The History Of The Automated Lung Radiograph

Published Date: 02 Nov 2017

SCREENING

Computer Aided Detection (CAD) is an emerging technique that involves the enhancement of the quality and the productivity of radiologists’ tasks by improving the accuracy and consistency in radiologic diagnosis, as well as reducing the image reading time [10]. In pulmonary medicine, the majority of CAD systems that are developed in the past and presented in the literature focus on the detection of lung nodules, with a view to automating lung cancer detection in chest radiographs and CT scan [17-22]. The current CAD systems can considerably enhance experienced radiologists’ performance and outweigh human limitations in identifying many diseases in earlier stages [11].

Problem Statement

Radiographic decision making is difficult, and in most cases is a subjective task. This is due to the potential overlap of abnormalities. Double reading is a proved medical practice for reducing the error rate in diagnostic imaging; thus, improving the detection accuracy.

A trained radiologist or a physician can be the most appropriate person for this role in cooperation with the responsible radiologist. However, small lung features (e.g., small nodules) are often missed in the interpretation [13], [14]. Erroneous interpretation of radiographs results from human subjectiveness, fatigue, and limited accuracy. Hence, the interest in developing an automated system for reliable and accurate detection at a high level of availability is crucial. Devising such a system for the detection of an infectious disease, such as TB, may overcome the inaccuracy associated with field interpretation; and consequently contributes to controlling the disease and providing better health care services to Canadians.

There are various difficulties associated with the detection of chest radiographic abnormalities that suggest the presence of pulmonary TB. The most apparent difficulty is the disconnected patterns of abnormality. We could, for example, have signs of nodules or cavities with a wide range of sizes- from few millimetres up to several centimetres- with large variation in density, and hence visibility on radiographs. Some abnormalities can be slightly denser than the surrounding lung tissue, while the densest ones are calcified. Furthermore, some features can be obscured by other organs, such as ribs, mediastinum, and structures below the diaphragm. Another difficulty is the possibility of overlapping the detection and diagnosis of TB with other lung diseases.

Global control of tuberculosis is hampered by slow, insensitive diagnostic methods, particularly for the detection of drug-resistant forms and in patients with human immunodeficiency virus infection. Early detection is essential to reduce the death rate and interrupt transmission [1].

Project Objective

The objective of this project is to consider and implement any image processing techniques that can aid in the automatic recognition of lung anomalies of all types, but must specifically include Tuberculosis. In order to achieve this, various sub-objectives need to be accomplished.

Segmentation of lung field.

Enhancement of lung field.

Recognition of lung anomalies.

Classification of lung anomalies.

Calibration and adjustment of various algorithms/values.

Segmentation of lung field

For the recognition of lung anomalies, only the lung segment of a chest radiograph needs to be considered. Thus an algorithm that segments the lung field from the rest of the chest radiograph needs to be implemented.

Enhancement of lung field

In order to make the recognition of lung anomalies easier and more accurate, the images obtained from the lung field segmentation needs to be enhanced.
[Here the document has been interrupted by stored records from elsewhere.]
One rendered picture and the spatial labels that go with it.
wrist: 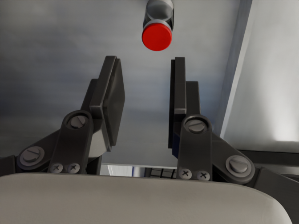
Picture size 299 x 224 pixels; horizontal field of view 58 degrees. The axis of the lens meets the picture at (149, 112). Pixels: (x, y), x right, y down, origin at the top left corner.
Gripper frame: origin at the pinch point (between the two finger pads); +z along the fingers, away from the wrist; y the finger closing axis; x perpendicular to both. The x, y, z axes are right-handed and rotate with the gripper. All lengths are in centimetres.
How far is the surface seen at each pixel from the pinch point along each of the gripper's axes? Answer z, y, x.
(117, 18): 11.1, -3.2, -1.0
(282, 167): 9.1, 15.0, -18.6
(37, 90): 11.2, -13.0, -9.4
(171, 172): 16.4, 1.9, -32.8
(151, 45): 6.4, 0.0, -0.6
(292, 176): 17.2, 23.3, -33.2
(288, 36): 11.2, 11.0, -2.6
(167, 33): 6.4, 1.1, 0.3
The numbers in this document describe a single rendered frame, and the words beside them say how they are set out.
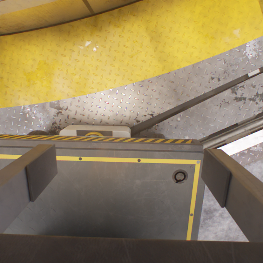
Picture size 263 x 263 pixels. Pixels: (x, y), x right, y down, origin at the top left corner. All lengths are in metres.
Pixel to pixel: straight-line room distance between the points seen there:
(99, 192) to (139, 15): 0.64
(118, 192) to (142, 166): 0.11
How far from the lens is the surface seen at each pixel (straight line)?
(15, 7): 0.65
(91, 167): 0.55
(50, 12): 0.77
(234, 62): 0.89
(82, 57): 0.83
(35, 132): 0.81
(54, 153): 0.17
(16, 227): 0.74
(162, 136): 0.73
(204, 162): 0.16
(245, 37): 0.92
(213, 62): 0.86
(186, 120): 0.85
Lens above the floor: 0.80
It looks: 75 degrees down
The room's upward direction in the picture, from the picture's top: 176 degrees counter-clockwise
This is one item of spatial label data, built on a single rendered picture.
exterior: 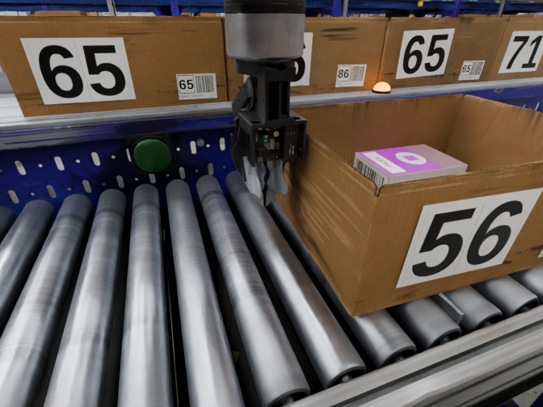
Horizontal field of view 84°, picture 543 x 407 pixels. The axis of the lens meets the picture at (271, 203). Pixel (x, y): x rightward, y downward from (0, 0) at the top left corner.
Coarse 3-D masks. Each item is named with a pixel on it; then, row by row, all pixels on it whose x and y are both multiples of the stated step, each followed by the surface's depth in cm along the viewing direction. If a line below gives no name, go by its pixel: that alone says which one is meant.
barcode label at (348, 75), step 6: (342, 66) 72; (348, 66) 73; (354, 66) 73; (360, 66) 74; (342, 72) 73; (348, 72) 73; (354, 72) 74; (360, 72) 74; (336, 78) 73; (342, 78) 74; (348, 78) 74; (354, 78) 75; (360, 78) 75; (336, 84) 74; (342, 84) 74; (348, 84) 75; (354, 84) 75; (360, 84) 76
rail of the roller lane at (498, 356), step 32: (512, 320) 35; (448, 352) 32; (480, 352) 33; (512, 352) 32; (352, 384) 29; (384, 384) 29; (416, 384) 29; (448, 384) 29; (480, 384) 31; (512, 384) 36
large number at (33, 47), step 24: (24, 48) 51; (48, 48) 52; (72, 48) 54; (96, 48) 55; (120, 48) 56; (48, 72) 54; (72, 72) 55; (96, 72) 56; (120, 72) 58; (48, 96) 56; (72, 96) 57; (96, 96) 58; (120, 96) 60
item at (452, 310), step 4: (432, 296) 39; (436, 296) 39; (440, 296) 38; (444, 296) 38; (436, 300) 39; (440, 300) 38; (444, 300) 38; (448, 300) 37; (440, 304) 38; (444, 304) 38; (448, 304) 37; (452, 304) 37; (444, 308) 38; (448, 308) 37; (452, 308) 37; (456, 308) 36; (448, 312) 37; (452, 312) 37; (456, 312) 36; (460, 312) 36; (452, 316) 37; (456, 316) 36; (460, 316) 36; (456, 320) 36; (460, 320) 36
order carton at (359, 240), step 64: (320, 128) 54; (384, 128) 58; (448, 128) 62; (512, 128) 51; (320, 192) 37; (384, 192) 26; (448, 192) 29; (320, 256) 41; (384, 256) 31; (512, 256) 38
Recognition of lung anomalies

Once the lung field has been segmented and enhanced, image processing algorithms/techniques need to be implemented that can recognise the various lung anomalies. Lung anomalies such as lung nodules and lungs with irregular seize/shape needs to be identified.

Classification of lung anomalies

The various recognized lung anomalies then needs to be classified, i.e. Cancer, Tuberculosis, Pneumoconiosis, etc.
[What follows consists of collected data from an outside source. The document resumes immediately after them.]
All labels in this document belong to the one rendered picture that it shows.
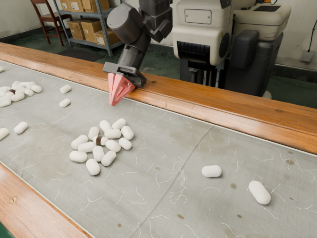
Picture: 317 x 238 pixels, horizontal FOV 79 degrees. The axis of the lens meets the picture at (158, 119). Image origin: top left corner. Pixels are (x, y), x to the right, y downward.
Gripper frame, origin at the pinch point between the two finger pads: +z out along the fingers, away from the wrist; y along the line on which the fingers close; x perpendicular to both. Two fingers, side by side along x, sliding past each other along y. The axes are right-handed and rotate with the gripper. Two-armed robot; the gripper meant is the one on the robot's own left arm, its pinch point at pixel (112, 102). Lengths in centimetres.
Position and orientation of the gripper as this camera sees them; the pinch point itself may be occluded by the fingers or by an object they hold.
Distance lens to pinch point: 50.9
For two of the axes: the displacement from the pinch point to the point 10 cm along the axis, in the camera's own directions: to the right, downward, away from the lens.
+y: 8.5, 2.9, -4.5
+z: -3.7, 9.3, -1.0
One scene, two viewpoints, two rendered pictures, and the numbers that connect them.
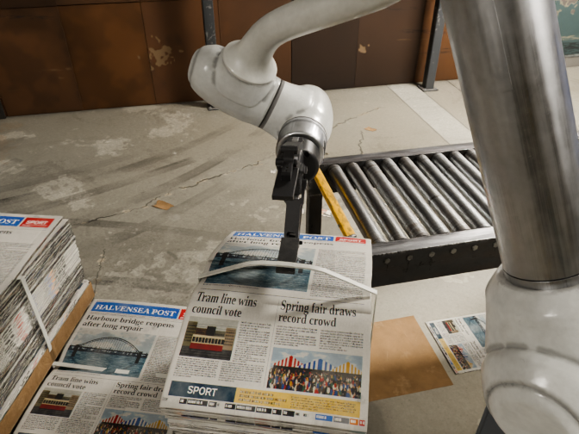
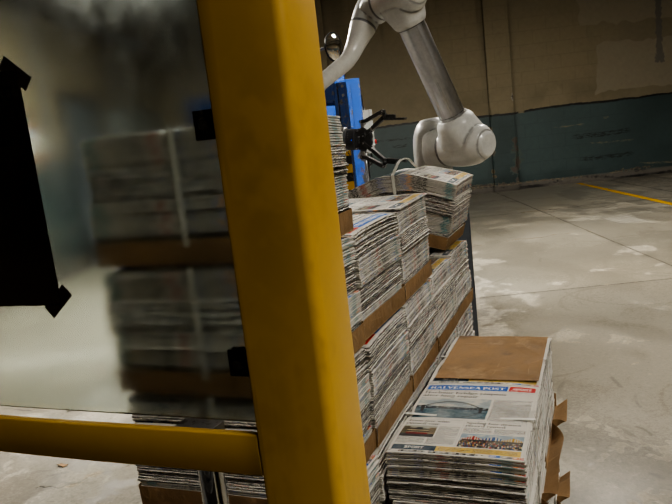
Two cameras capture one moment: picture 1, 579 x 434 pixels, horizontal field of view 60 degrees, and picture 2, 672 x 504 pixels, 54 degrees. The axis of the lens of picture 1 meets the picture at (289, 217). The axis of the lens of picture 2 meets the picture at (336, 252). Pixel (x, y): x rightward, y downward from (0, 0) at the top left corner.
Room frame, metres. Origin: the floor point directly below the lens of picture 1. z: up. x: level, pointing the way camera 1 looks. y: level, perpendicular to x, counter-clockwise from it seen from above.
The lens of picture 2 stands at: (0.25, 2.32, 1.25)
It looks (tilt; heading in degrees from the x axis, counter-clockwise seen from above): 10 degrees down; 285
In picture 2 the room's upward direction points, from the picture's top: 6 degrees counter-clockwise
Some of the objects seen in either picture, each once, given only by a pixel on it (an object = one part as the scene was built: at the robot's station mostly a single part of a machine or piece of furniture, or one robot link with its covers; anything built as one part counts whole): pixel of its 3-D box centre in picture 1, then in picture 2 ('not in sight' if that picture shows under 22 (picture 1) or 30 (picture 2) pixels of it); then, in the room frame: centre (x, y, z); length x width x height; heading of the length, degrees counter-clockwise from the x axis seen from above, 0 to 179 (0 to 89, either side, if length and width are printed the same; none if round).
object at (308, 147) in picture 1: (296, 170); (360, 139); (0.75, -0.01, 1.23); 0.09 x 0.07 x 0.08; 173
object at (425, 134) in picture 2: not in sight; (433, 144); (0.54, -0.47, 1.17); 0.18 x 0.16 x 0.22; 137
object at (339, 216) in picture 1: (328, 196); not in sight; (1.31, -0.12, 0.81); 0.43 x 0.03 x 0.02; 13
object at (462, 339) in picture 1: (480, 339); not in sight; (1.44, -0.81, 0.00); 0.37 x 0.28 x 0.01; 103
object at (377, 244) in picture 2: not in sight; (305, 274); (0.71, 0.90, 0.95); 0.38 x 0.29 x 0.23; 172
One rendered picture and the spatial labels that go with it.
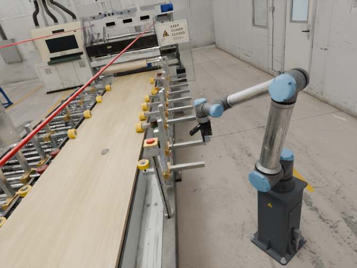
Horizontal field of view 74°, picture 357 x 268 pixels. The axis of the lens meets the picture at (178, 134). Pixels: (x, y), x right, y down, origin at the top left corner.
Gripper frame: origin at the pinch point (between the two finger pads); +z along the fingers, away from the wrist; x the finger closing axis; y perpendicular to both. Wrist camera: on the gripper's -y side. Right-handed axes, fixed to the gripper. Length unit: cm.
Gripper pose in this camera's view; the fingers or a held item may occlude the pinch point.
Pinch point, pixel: (204, 143)
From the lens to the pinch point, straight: 188.0
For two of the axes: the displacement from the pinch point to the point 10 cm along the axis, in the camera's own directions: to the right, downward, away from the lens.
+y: 9.8, -1.8, -0.7
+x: -0.2, -4.7, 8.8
Calibration and adjustment of various algorithms/values

Depending on the accuracy of the results obtained and the number of false positives, some of the algorithms and values (such as sensitivity) might need to be adjusted in order to increase the accuracy.
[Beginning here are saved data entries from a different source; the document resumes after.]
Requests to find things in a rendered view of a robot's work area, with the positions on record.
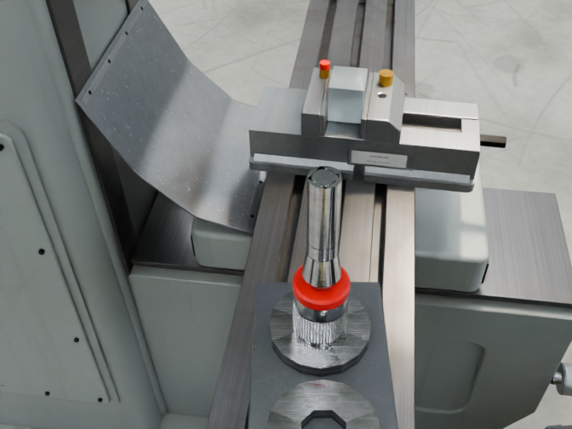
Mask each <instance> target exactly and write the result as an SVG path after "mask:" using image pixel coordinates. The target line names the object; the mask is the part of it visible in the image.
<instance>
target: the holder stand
mask: <svg viewBox="0 0 572 429"><path fill-rule="evenodd" d="M248 429H398V421H397V414H396V407H395V399H394V392H393V385H392V372H391V365H390V358H389V351H388V344H387V337H386V323H385V316H384V309H383V302H382V295H381V288H380V284H379V283H378V282H350V294H349V304H348V314H347V325H346V332H345V333H344V335H343V336H342V337H341V338H340V339H339V340H338V341H336V342H335V343H334V344H331V345H328V346H314V345H310V344H308V343H306V342H304V341H303V340H302V339H301V338H300V337H299V336H298V335H297V334H296V333H295V329H294V324H293V282H272V283H257V284H256V286H255V311H254V327H253V344H252V360H251V376H250V393H249V424H248Z"/></svg>
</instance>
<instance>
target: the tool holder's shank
mask: <svg viewBox="0 0 572 429"><path fill-rule="evenodd" d="M341 188H342V178H341V172H340V171H339V170H338V169H336V168H333V167H330V166H319V167H316V168H314V169H312V170H311V171H310V172H309V173H308V176H307V248H306V257H305V260H304V264H303V267H302V276H303V278H304V279H305V280H306V281H307V282H308V283H309V285H310V286H311V287H312V288H314V289H316V290H327V289H330V288H332V287H333V286H334V284H336V283H337V282H338V281H339V280H340V277H341V268H340V258H339V252H338V245H339V230H340V202H341Z"/></svg>
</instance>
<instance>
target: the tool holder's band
mask: <svg viewBox="0 0 572 429"><path fill-rule="evenodd" d="M302 267H303V265H302V266H300V267H299V268H298V269H297V270H296V272H295V274H294V277H293V292H294V295H295V298H296V299H297V300H298V301H299V302H300V303H301V304H302V305H303V306H306V307H308V308H310V309H313V310H318V311H327V310H331V309H334V308H336V307H337V306H340V305H341V304H342V303H344V302H345V300H346V299H347V297H348V295H349V292H350V278H349V275H348V273H347V272H346V270H345V269H344V268H343V267H342V266H341V267H340V268H341V277H340V280H339V281H338V282H337V283H336V284H334V286H333V287H332V288H330V289H327V290H316V289H314V288H312V287H311V286H310V285H309V283H308V282H307V281H306V280H305V279H304V278H303V276H302Z"/></svg>
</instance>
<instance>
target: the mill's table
mask: <svg viewBox="0 0 572 429"><path fill-rule="evenodd" d="M321 60H329V61H330V70H331V69H332V70H333V67H334V66H345V67H356V68H367V69H368V74H367V80H368V75H369V72H373V73H374V72H377V73H379V72H380V71H381V70H383V69H389V70H392V71H393V73H394V75H395V76H396V77H398V78H399V79H400V80H401V81H402V82H403V83H405V95H404V97H406V98H415V0H310V2H309V6H308V10H307V13H306V19H305V23H304V26H303V31H302V34H301V38H300V44H299V48H298V51H297V55H296V59H295V65H294V69H293V72H292V76H291V80H290V84H289V89H308V87H309V83H310V80H311V77H312V72H313V68H314V67H317V68H319V65H320V61H321ZM363 178H364V177H363V175H362V174H355V175H354V176H353V179H352V180H342V188H341V202H340V230H339V245H338V252H339V258H340V266H342V267H343V268H344V269H345V270H346V272H347V273H348V275H349V278H350V282H378V283H379V284H380V288H381V295H382V302H383V309H384V316H385V323H386V337H387V344H388V351H389V358H390V365H391V372H392V385H393V392H394V399H395V407H396V414H397V421H398V429H415V187H410V186H394V185H387V184H378V183H370V182H363ZM306 248H307V176H306V175H298V174H283V173H275V172H268V175H267V178H266V185H265V189H264V192H263V196H262V199H261V203H260V210H259V213H258V217H257V221H256V224H255V230H254V235H253V238H252V242H251V245H250V249H249V255H248V259H247V263H246V267H245V270H244V274H243V280H242V283H241V288H240V291H239V295H238V298H237V304H236V308H235V312H234V316H233V319H232V326H231V329H230V333H229V337H228V341H227V344H226V350H225V354H224V357H223V361H222V365H221V369H220V375H219V379H218V382H217V386H216V390H215V394H214V400H213V403H212V407H211V410H210V415H209V421H208V425H207V428H206V429H248V424H249V393H250V376H251V360H252V344H253V327H254V311H255V286H256V284H257V283H272V282H293V277H294V274H295V272H296V270H297V269H298V268H299V267H300V266H302V265H303V264H304V260H305V257H306Z"/></svg>
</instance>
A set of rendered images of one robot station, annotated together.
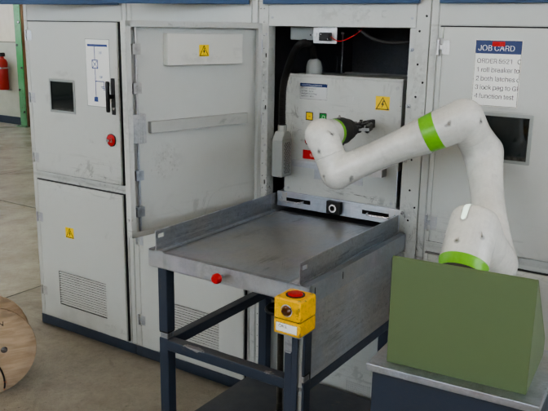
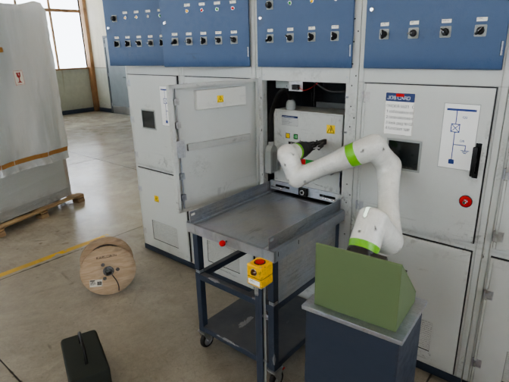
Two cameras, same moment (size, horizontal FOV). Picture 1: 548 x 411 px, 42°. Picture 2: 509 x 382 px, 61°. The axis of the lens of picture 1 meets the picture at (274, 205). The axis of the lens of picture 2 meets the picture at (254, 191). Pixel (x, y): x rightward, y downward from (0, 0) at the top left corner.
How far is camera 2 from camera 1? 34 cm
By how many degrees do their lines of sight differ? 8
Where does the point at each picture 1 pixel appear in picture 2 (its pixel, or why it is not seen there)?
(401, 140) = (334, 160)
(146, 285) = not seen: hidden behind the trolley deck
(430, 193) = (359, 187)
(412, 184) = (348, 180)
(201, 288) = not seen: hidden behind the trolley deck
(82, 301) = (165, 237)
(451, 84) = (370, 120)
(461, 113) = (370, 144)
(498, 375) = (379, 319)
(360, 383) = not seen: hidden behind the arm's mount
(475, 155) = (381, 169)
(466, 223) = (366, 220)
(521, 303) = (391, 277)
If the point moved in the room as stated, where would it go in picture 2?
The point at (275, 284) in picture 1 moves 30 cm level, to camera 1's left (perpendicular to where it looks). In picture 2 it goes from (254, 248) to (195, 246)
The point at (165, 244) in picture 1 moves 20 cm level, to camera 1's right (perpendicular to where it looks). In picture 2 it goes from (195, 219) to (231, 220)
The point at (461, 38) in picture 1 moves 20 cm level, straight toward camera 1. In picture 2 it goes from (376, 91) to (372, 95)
Once all the above sub-objectives are achieved, the overall project objective is accomplished.

Scope of the Project

The scope of the project involves all the sub-objectives stated above. There is a degree to which the scope extends and can be read below.

• Design and build an optical fibre vibration sensor. The design process will include research

• As mentioned above, the project objective is to demonstrate the operation of a simple fibre optic gyroscope. Hence, navigation type accuracy is not needed. This project serves as the basic building blocks for advancements at a later stage.

• Design and build a simple fibre optic gyroscope. The design process will include research into the various components needed, the design specifications and calculations. Once the design is finalised with all the components available, the fibre gyroscope will be constructed.

• Seeing as the project is centred on research and development, no electronic systems will be designed and built. Devices such as the detector and optical amplifiers (if needed) will be purchased. If components are available in the university laboratories, those components will be used.

• Open or closed loop designs of the optical fibre vibration sensor can be implemented as long as the principal is demonstrated.

• The optical fibre vibration sensor should be calibrated for single point sensing and again after multi-point sensing has been implemented.

• Once single point vibration sensing has been established, multi-point sensing should be implemented.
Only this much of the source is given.